● Exercise instructions
Two lines in the listing below mark the span: one contains "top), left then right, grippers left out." and one contains "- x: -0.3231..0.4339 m". Reproduce both of them and everything between, exactly.

● Available data

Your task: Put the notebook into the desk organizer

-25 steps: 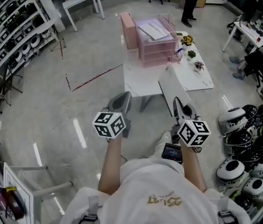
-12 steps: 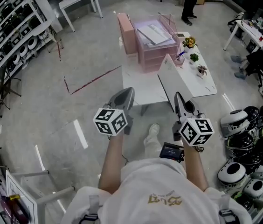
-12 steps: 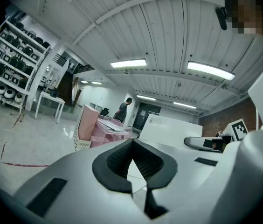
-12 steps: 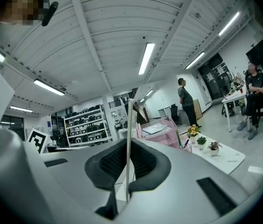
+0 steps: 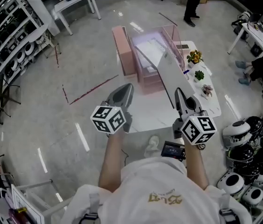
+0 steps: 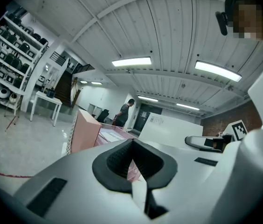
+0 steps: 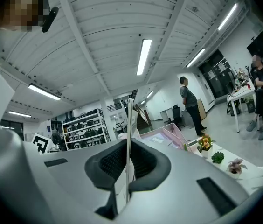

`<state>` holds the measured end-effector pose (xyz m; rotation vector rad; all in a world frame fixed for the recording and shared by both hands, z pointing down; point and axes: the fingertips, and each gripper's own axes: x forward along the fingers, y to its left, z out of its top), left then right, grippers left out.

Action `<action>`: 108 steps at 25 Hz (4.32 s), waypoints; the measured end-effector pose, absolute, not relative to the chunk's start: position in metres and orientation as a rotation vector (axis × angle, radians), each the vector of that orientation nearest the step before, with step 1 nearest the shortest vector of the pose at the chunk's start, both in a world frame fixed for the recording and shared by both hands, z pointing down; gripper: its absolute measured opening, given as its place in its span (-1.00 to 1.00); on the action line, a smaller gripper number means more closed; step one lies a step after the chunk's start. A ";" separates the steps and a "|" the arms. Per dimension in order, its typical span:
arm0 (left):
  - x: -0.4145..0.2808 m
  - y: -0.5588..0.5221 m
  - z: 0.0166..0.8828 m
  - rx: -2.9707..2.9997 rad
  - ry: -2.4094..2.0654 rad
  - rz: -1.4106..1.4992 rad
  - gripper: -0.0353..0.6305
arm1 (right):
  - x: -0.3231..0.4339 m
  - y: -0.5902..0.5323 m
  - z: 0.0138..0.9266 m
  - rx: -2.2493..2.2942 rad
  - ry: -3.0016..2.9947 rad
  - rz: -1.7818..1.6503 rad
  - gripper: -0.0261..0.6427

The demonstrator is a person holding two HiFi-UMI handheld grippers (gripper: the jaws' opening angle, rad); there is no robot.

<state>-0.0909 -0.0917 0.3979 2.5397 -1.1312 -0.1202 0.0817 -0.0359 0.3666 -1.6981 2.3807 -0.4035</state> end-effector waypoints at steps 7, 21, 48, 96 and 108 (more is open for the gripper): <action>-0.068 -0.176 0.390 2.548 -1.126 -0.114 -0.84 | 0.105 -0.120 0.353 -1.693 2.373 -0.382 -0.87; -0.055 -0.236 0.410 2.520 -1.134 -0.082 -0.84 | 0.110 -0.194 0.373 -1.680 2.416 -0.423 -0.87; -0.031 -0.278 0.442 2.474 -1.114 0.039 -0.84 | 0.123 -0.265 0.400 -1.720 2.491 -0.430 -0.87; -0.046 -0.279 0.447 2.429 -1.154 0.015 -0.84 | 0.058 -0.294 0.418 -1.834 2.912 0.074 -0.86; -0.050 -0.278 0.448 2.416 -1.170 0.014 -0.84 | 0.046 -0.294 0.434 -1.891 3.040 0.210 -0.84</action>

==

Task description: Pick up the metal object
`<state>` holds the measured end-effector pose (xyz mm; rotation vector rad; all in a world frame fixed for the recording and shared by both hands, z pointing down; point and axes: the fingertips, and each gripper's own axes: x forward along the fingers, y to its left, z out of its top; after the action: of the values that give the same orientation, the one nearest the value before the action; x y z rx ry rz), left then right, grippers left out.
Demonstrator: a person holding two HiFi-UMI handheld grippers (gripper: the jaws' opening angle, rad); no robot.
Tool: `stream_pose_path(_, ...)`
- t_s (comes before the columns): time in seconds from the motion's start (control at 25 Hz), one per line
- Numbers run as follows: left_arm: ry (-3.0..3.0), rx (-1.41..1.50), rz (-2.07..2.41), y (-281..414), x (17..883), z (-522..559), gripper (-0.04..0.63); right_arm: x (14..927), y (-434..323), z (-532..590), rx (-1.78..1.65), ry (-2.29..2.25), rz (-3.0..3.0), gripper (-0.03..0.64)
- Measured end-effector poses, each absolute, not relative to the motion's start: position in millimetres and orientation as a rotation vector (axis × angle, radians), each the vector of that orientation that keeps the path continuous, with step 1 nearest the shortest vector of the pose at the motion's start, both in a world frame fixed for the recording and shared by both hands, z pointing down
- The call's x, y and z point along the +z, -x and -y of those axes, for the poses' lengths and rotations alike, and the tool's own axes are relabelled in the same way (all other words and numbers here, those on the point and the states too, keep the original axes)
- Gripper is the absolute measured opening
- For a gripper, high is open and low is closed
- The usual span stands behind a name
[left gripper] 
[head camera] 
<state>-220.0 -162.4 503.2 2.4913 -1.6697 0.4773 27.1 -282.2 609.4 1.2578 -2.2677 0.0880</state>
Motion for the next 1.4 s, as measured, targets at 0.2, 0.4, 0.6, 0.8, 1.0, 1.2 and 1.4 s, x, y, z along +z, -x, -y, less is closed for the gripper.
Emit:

● Written response
`<state>` holds the measured end-effector pose (xyz m; rotation vector rad; all in a world frame fixed for the recording and shared by both hands, z pointing down; point and axes: the fingertips, and each gripper's own axes: x forward along the fingers, y to its left, z out of its top), left then right, grippers left out.

Action `<action>`: 108 steps at 25 Hz (4.32 s), waypoints; the measured end-effector pose, absolute, not relative to the chunk's start: position in metres and orientation as a rotation vector (axis × angle, radians), each the vector of that orientation nearest the step before, with step 1 nearest the shortest vector of the pose at the chunk's start, both in a world frame fixed for the recording and shared by both hands, z pointing down; gripper: its absolute measured opening, given as its place in its span (-1.00 to 1.00); on the action line, a smaller gripper number means more closed; step one lies a step after the chunk's start. A ";" separates the steps and a "|" the arms. Per dimension in order, its typical span:
arm0 (left):
  - x: -0.4145..0.2808 m
  - y: -0.5588..0.5221 m
  - z: 0.0166..0.8828 m
  - rx: -2.9707..2.9997 rad
  - ry: -2.4094..2.0654 rad
  - rz: -1.4106..1.4992 rad
  - gripper: -0.0353..0.6305
arm1 (right):
  - x: -0.3231..0.4339 m

The exercise has been finished.